From: | Tom Lane <tgl(at)sss(dot)pgh(dot)pa(dot)us> |
---|---|
To: | Robert Haas <robertmhaas(at)gmail(dot)com> |
Cc: | Alvaro Herrera <alvherre(at)2ndquadrant(dot)com>, PostgreSQL Hackers <pgsql-hackers(at)lists(dot)postgresql(dot)org> |
Subject: | Re: Poll: are people okay with function/operator table redesign? |
Date: | 2020-04-14 15:26:19 |
Message-ID: | 20842.1586877979@sss.pgh.pa.us |
Views: | Raw Message | Whole Thread | Download mbox | Resend email |
Thread: | |
Lists: | pgsql-hackers |
Robert Haas <robertmhaas(at)gmail(dot)com> writes:
> The v12 version of the "Table 9.30. Date/Time Operators" is not that
> wide, and is really quite clear.
Well, no it isn't. The main nit I would pick in that claim is that
it's far from obvious that the three examples of float8 * interval
are all talking about the same operator; in fact, a reader would
be very likely to draw the false conclusion that there is an
integer * interval operator.
This is an aspect of the general problem that we don't have a nice
way to deal with multiple examples in the tables. Somebody kluged
their way around it here in this particular way, but I'd really like
a clearer way, because we need more examples.

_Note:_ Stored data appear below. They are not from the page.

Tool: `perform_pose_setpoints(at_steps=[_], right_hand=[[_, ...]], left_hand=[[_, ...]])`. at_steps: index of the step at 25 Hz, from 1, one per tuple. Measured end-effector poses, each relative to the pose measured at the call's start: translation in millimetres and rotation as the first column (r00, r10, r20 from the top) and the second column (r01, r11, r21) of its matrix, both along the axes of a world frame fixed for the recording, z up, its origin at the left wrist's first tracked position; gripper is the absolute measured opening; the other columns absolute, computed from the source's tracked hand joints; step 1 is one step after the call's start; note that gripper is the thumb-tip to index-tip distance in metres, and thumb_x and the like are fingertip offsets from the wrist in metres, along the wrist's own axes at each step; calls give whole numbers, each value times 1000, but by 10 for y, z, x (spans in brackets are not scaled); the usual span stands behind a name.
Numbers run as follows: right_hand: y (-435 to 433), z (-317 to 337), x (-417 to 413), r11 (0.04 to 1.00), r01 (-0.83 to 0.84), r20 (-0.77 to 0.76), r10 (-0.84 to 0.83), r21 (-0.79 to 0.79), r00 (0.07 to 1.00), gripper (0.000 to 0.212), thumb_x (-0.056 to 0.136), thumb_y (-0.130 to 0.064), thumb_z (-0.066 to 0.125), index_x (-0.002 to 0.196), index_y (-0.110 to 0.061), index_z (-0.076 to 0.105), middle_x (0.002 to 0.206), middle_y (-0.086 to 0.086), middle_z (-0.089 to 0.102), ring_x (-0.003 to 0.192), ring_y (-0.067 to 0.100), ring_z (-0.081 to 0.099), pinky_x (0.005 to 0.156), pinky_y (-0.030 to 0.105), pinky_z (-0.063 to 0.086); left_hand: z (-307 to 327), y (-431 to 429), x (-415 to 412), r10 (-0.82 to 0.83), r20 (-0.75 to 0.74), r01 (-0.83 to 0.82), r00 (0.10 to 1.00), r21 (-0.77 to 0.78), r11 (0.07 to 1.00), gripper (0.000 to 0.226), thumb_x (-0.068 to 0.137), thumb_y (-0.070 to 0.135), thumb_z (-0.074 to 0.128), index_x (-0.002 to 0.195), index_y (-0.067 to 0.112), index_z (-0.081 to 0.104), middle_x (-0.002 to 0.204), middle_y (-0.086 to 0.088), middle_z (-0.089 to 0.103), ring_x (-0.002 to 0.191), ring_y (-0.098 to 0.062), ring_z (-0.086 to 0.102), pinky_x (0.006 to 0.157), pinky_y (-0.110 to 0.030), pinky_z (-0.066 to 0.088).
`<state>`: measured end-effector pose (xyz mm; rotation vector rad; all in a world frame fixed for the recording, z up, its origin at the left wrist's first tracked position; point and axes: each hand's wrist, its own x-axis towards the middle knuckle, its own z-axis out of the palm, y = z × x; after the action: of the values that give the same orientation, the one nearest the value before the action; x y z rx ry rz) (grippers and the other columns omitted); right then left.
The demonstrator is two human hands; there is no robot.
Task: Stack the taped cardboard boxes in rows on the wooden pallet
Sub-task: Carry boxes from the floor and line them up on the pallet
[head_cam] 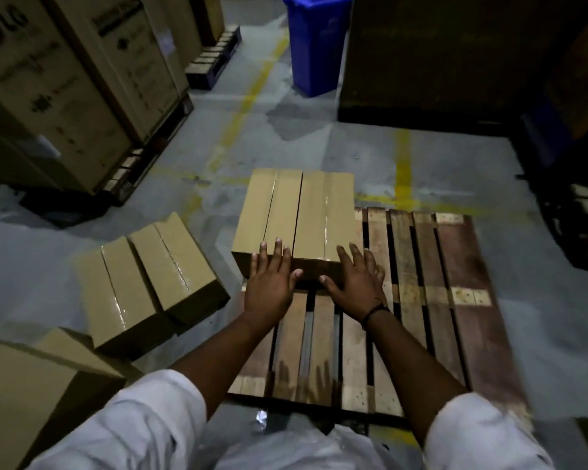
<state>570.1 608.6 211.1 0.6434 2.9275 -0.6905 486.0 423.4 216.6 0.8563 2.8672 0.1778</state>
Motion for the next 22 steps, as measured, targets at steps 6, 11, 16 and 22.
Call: perform_pose_setpoints(at_steps=[6, 11, 16, 22], right_hand=[[-1107, 127, 290, 999, -7, -78, 10, 48, 997, 79, 96, -62, 52, 161, -27, 25, 169, 5, 20, 154, 33, 14, 121, 56, 20], [-2262, 224, 158, 985, -167, -40, 168, 35, 985, 81, 97, -62, 52, 163, -29, 20, 170, 2, 17, 156, 30, 11, 122, 52, 18], [-3251, 212, -32, 885, -456, -17, 459, 92, 888, 79, 97, -65, 49, 162, -30, 20, 170, 1, 18, 155, 29, 13, 122, 51, 18], [-3919, 136, -247, 693, -707, 37, 710, 144, 703, 79, 97, -68, 44, 162, -30, 19, 168, 1, 20, 153, 30, 17, 123, 56, 16]], left_hand=[[40, -1262, 448, 87, 64, -93, 994, 91, 992, 63, 110, 49, 18, 164, 15, 17, 172, -6, 7, 158, -29, -2, 127, -43, -2], [9, -2614, 721, 263, 81, -270, 962, 98, 958, 66, 108, 52, 19, 162, 14, 26, 170, -7, 19, 158, -32, 8, 128, -46, 4], [-27, -3697, 921, 494, 99, -503, 864, 126, 855, 79, 100, 60, 17, 162, 12, 26, 169, -9, 21, 157, -37, 10, 127, -47, 1], [-178, -4414, 1344, 748, 164, -766, 643, 127, 631, 85, 95, 65, 20, 163, 15, 20, 170, -9, 17, 156, -40, 8, 127, -50, 2]])
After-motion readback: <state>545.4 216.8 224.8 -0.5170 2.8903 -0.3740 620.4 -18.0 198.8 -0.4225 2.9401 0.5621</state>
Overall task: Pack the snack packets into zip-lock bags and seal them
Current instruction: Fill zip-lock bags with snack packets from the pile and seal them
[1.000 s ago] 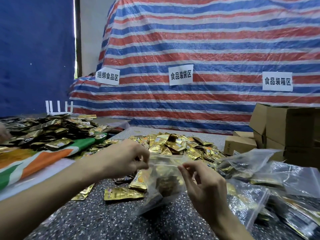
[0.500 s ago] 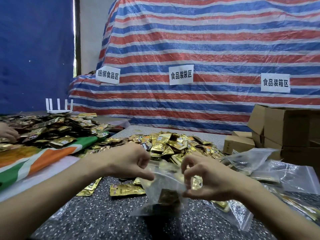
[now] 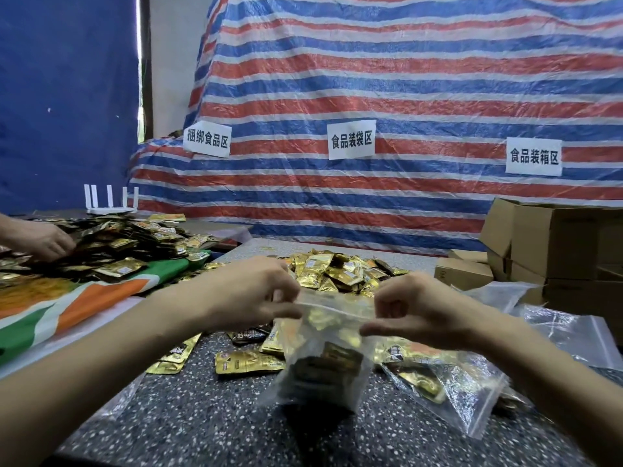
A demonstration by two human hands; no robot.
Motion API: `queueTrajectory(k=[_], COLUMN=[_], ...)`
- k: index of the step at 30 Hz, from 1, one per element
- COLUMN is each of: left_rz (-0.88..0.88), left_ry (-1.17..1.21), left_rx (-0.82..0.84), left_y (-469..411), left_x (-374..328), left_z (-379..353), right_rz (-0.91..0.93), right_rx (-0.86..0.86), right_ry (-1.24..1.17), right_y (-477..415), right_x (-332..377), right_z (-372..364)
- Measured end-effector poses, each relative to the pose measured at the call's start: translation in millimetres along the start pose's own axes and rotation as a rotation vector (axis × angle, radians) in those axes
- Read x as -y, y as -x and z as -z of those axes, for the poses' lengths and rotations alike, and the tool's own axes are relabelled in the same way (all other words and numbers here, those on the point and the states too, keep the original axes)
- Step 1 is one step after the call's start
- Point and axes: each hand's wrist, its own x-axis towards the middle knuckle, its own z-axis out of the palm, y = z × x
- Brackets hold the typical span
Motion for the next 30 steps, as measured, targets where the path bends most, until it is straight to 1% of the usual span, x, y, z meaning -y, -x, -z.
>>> queueTrajectory(k=[2, 4, 7, 10, 12, 15, 16, 18, 20, 22, 24, 26, 30], left_rz=[0.000, 0.010, 0.038, 0.073, 0.077, 0.042, 0.044, 0.089, 0.178, 0.278, 0.346, 0.384, 0.418], left_ry=[0.059, 0.119, 0.232, 0.405, 0.506, 0.636, 0.694, 0.785, 0.867, 0.993, 1.139, 1.220, 1.156], left_rx=[-0.088, -0.139, -0.154, -0.133, -0.123, -0.190, -0.211, -0.224, -0.233, -0.229, -0.206, -0.206, -0.257], left_y=[-0.3, -1.5, -5.8, -11.9, -15.1, -19.0, -19.6, -19.2, -17.8, -15.7, -14.8, -14.3, -12.5], left_x=[3.3, 5.1, 5.7, 6.6, 8.4, 12.5, 14.4, 19.6, 27.1, 33.3, 37.1, 39.9, 49.5], left_z=[4.0, 5.3, 4.6, 2.1, 1.8, 1.8, 1.1, -1.7, -5.5, -8.6, -12.2, -12.9, -9.7], right_rz=[-0.006, -0.011, -0.012, -0.067, -0.104, -0.118, -0.128, -0.158, -0.189, -0.215, -0.221, -0.210, -0.230], right_rx=[-0.054, -0.090, -0.095, -0.082, -0.117, -0.187, -0.173, -0.090, -0.011, 0.004, -0.042, -0.126, -0.283], right_ry=[-0.047, -0.091, -0.176, -0.148, -0.115, -0.131, -0.157, -0.211, -0.261, -0.321, -0.372, -0.427, -0.567], right_y=[2.9, 5.8, 7.7, 6.0, 3.7, 2.2, 2.6, 6.0, 10.3, 12.0, 11.0, 8.8, 6.8], right_x=[1.3, 2.6, 4.2, 3.5, 1.6, 1.4, 1.5, 0.2, -2.8, -6.1, -8.1, -9.5, -13.3], right_z=[8.1, 16.8, 26.3, 24.4, 20.4, 20.6, 22.9, 27.8, 29.3, 28.3, 25.8, 25.0, 25.1])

I would also point out that this table is quite out of step with
the rest of the docs in its practice of showing the results as
though they were typed literals. Most places that show results
just show what you'd expect to see in a psql output column, making
it necessary to show the result data type somewhere else.
> The new version takes 3 lines per
> operator where the old one took one. That's because you've added (1) a
> description of the fact that + does addition and - does subtraction,
> repeated for each operator, and (2) explicit information about the
> input and result types. I don't think either add much, in this case.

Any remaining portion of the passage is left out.